Sophie lance un regard d'avertissement à Anaïs, mais celle-ci l'ignore.
— Vous savez, Matt et moi avons une histoire. Une longue histoire. Nous nous connaissons depuis des années.
— Anaïs, intervient Marc avec un malaise évident. Ce n'est peut-être pas...
— Quoi ? Je fais juste la conversation.
Matthieu revient à ce moment, portant une grande assiette fumante. Ses yeux passent d'Anaïs à moi, et sa mâchoire se crispe imperceptiblement.
— Le dîner est servi, annonce-t-il.
Nous nous installons autour de la table, et ce qui suit est une expérience culinaire extraordinaire. Chaque plat est une œuvre d'art, une explosion de saveurs. Matthieu explique chaque création avec passion, ses yeux s'illuminant quand il parle de cuisine.
Et malgré la présence d'Anaïs qui ne cesse de le toucher une main sur son bras, un rire trop fort à ses blagues je ne peux m'empêcher d'être complètement captivée par lui.
À plusieurs reprises, nos regards se croisent au-dessus de la table. À chaque fois, l'air devient plus dense, plus chargé.
Après le dessert une tarte tatin qui me fait presque gémir de plaisir — Sophie et Marc annoncent qu'ils doivent partir. Travail tôt demain matin.

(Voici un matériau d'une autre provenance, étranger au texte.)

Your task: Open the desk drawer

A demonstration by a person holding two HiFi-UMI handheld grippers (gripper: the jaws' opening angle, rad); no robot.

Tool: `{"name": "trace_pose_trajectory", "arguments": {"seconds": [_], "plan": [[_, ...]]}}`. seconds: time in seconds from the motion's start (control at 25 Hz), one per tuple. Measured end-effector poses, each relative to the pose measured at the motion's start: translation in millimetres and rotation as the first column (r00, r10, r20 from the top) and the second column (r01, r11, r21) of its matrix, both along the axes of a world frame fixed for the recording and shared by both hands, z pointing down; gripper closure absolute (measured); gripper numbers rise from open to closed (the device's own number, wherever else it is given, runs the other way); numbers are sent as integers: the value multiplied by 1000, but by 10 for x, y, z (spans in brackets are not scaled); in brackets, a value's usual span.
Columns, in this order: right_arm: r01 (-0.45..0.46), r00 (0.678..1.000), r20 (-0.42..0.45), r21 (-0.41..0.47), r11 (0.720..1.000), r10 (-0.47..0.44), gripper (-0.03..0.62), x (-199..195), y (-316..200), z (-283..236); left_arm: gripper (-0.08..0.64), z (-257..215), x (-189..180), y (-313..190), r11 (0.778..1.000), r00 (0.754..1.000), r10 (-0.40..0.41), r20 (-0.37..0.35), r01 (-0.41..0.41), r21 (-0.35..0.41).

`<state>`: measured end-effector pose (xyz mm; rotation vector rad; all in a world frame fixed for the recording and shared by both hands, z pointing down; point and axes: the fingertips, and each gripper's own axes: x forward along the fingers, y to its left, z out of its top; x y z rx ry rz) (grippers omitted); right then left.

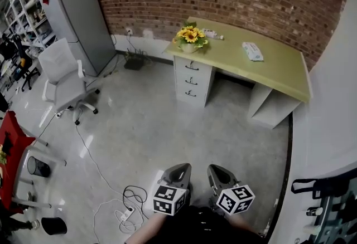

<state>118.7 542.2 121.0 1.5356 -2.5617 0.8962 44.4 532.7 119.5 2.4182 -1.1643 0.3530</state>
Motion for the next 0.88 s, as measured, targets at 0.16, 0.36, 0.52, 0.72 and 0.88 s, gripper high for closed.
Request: {"name": "trace_pose_trajectory", "arguments": {"seconds": [0.16, 0.36, 0.52, 0.72, 0.88], "plan": [[1, 1000, 0, 6, 1000, -1, 578, 22, -373, -52, 549, -47, 4, -384, 1000, 1000, 0, -2, 0, 7], [-3, 1000, -3, 10, 1000, 3, 578, 9, -816, -133, 549, -123, -28, -830, 1000, 1000, 7, 1, -7, 14], [-9, 1000, -3, 25, 1000, 9, 578, -27, -1129, -201, 549, -159, -58, -1151, 1000, 1000, 13, 3, -13, 21], [-17, 1000, -5, 22, 1000, 17, 578, -49, -1467, -209, 549, -170, -96, -1512, 1000, 1000, 17, 0, -17, 24], [-23, 1000, -12, 13, 1000, 23, 578, -61, -1670, -193, 551, -197, -121, -1747, 999, 1000, 21, -4, -21, 30]]}}
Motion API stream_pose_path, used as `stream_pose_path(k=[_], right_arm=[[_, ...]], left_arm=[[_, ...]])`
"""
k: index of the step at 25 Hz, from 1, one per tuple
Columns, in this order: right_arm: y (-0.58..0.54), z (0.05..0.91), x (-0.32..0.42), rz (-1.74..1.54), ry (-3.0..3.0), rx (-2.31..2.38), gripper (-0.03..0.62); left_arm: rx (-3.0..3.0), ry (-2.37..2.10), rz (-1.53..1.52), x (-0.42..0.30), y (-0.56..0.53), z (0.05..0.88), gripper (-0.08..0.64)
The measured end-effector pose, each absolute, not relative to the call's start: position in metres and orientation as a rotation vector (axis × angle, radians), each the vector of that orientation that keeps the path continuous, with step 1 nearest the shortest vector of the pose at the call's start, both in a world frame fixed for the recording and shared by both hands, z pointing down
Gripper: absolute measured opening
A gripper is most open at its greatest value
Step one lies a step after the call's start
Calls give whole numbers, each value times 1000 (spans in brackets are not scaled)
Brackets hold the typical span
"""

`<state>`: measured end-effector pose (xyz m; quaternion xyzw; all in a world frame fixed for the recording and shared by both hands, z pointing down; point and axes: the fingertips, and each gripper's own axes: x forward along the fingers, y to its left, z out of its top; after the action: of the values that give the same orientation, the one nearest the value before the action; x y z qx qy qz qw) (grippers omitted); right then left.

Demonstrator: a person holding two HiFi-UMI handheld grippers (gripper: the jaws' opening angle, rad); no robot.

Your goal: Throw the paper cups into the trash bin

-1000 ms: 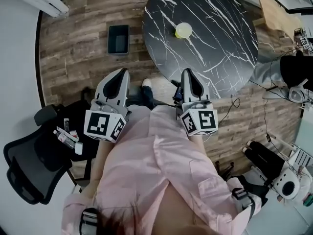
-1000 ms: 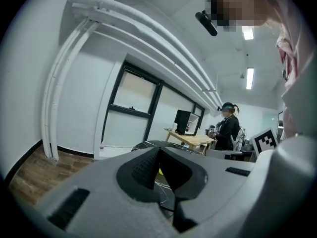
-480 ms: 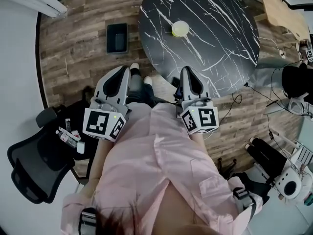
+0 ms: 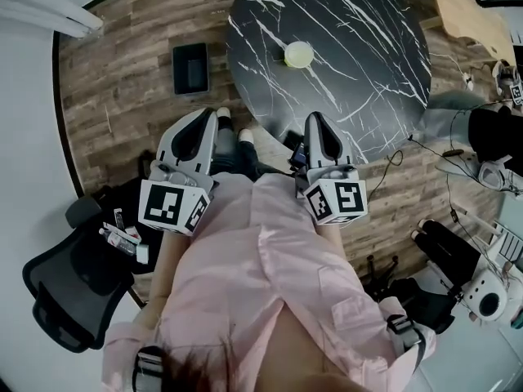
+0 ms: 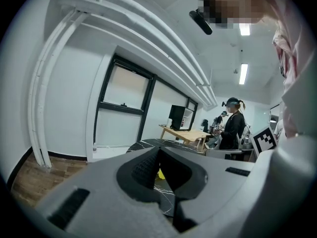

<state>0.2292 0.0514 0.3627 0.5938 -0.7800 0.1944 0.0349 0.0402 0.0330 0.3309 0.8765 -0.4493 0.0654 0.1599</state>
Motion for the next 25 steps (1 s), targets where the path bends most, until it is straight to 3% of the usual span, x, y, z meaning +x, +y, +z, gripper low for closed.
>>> stream_pose_path(k=[25], right_arm=[[6, 347, 217, 576, -2144, 2190, 32]], left_arm=[[2556, -1153, 129, -34, -48, 327, 15]])
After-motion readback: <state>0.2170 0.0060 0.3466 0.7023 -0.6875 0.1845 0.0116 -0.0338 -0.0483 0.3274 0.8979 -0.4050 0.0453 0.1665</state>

— Je devrais y aller aussi, dis-je en me levant.
— Moi aussi, ajoute Anaïs immédiatement. Matt, tu me raccompagnes ?
Elle s'accroche à son bras avec une familiarité qui me noue l'estomac.
— Je crois que je vais rester un peu, dit-il en se dégageant doucement. Ranger tout ça.
— Je peux t'aider, ronronne-t-elle.
— Non, merci. J'ai l'habitude.
Son ton est ferme, sans appel. Anaïs se raidit, ses yeux lançant des éclairs dans ma direction, comme si c'était ma faute.
— Très bien. Appelle-moi, dit-elle d'un ton glacial avant de partir.
Et soudain, nous sommes seuls.
Le silence qui suit le départ des invités est assourdissant. Matthieu se tient près de la porte fermée, me regardant avec cette intensité qui me fait trembler.
— Vous n'êtes pas obligée de partir, dit-il doucement.
— Je ne voudrais pas vous déranger...
— Vous ne me dérangez pas.
Il s'avance vers moi, lentement, comme un prédateur approchant sa proie.
— En fait, j'espérais que vous resteriez un peu. J'ai un cognac exceptionnel que j'aimerais partager avec vous.
Je devrais partir. Chaque instinct rationnel me le hurle. Cet homme est dangereux pour ma tranquillité d'esprit. Et visiblement, il y a une Anaïs dans le décor.
Mais quand il me tend la main, je la prends.
— D'accord. Un verre.
Son sourire est triomphant, presque félin.
— Un verre, répète-t-il.
Mais la façon dont ses yeux me dévorent suggère qu'un verre ne sera que le début.